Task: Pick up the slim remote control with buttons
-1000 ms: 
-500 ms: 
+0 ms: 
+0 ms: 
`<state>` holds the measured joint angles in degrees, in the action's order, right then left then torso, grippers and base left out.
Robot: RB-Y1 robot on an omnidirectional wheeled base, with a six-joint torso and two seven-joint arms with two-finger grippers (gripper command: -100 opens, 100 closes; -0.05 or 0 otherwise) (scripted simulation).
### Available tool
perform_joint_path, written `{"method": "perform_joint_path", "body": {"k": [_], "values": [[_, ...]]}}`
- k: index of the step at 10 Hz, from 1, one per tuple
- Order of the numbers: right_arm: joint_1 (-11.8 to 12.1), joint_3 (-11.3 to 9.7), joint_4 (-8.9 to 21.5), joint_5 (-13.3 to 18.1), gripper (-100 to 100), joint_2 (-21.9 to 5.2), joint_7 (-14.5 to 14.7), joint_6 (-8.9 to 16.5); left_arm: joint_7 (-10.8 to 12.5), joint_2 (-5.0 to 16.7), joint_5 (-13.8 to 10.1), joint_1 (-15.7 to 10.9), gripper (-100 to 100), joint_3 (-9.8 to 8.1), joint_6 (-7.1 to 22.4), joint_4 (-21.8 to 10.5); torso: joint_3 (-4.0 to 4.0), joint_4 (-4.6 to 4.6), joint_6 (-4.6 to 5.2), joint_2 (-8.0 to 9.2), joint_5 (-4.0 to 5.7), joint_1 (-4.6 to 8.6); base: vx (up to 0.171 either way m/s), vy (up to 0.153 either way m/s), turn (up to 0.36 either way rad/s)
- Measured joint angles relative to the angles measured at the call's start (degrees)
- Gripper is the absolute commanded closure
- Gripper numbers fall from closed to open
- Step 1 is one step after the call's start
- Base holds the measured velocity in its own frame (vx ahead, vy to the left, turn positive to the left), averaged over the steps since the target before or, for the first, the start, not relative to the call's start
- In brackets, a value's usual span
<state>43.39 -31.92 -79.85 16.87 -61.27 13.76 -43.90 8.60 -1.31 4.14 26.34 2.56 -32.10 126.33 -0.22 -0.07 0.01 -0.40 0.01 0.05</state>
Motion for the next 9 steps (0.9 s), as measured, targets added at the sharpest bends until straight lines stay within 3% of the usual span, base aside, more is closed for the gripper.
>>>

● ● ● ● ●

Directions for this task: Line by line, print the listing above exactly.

Answer space:
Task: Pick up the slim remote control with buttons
-1000 ms: 
-500 ms: 
+0 ms: 
+0 ms: 
`<state>` holds the measured joint angles in degrees, in the action's order, right then left then torso, grippers and base left out.
Robot: RB-Y1 robot on an omnidirectional wheeled base, with a six-joint torso and two seven-joint arms with two-finger grippers (gripper command: -100 opens, 100 closes; -0.05 or 0 otherwise) (scripted simulation).
### Available tool
perform_joint_path, written `{"method": "perform_joint_path", "body": {"k": [_], "values": [[_, ...]]}}`
- k: index of the step at 10 Hz, from 1, one per tuple
- Order of the numbers: right_arm: joint_1 (-11.8 to 12.1), joint_3 (-11.3 to 9.7), joint_4 (-8.9 to 21.5), joint_5 (-13.3 to 18.1), gripper (-100 to 100), joint_2 (-21.9 to 5.2), joint_7 (-14.5 to 14.7), joint_6 (-8.9 to 16.5); left_arm: joint_7 (-10.8 to 12.5), joint_2 (-5.0 to 16.7), joint_5 (-13.8 to 10.1), joint_1 (-15.7 to 10.9), gripper (-100 to 100), joint_3 (-9.8 to 8.1), joint_6 (-7.1 to 22.4), joint_4 (-21.8 to 10.5); torso: joint_3 (-4.0 to 4.0), joint_4 (-4.6 to 4.6), joint_6 (-4.6 to 5.2), joint_2 (-8.0 to 9.2), joint_5 (-4.0 to 5.7), joint_1 (-4.6 to 8.6); base: vx (up to 0.171 either way m/s), vy (up to 0.153 either way m/s), turn (up to 0.36 either way rad/s)
- Measured joint angles relative to the angles measured at the call's start (degrees)
- Gripper is the absolute commanded closure
- Gripper numbers fall from closed to open
- Step 1 is one step after the call's start
- Base holds the measured velocity in its own frame (vx ahead, vy to the left, turn positive to the left), averaged over the steps since the target before or, for the first, the start, not relative to the call's start
- In brackets, a value's usual span
<state>43.39 -31.92 -79.85 16.87 -61.27 13.76 -43.90 8.60 -1.31 4.14 26.34 2.56 -32.10 126.33 -0.22 -0.07 0.01 -0.40 0.01 0.05</state>
Motion for the next 9 steps (0.9 s), as measured, targets added at the sharpest bends until straight lines stay within 3% of the usual span, base aside, more is closed for the gripper.
>>>

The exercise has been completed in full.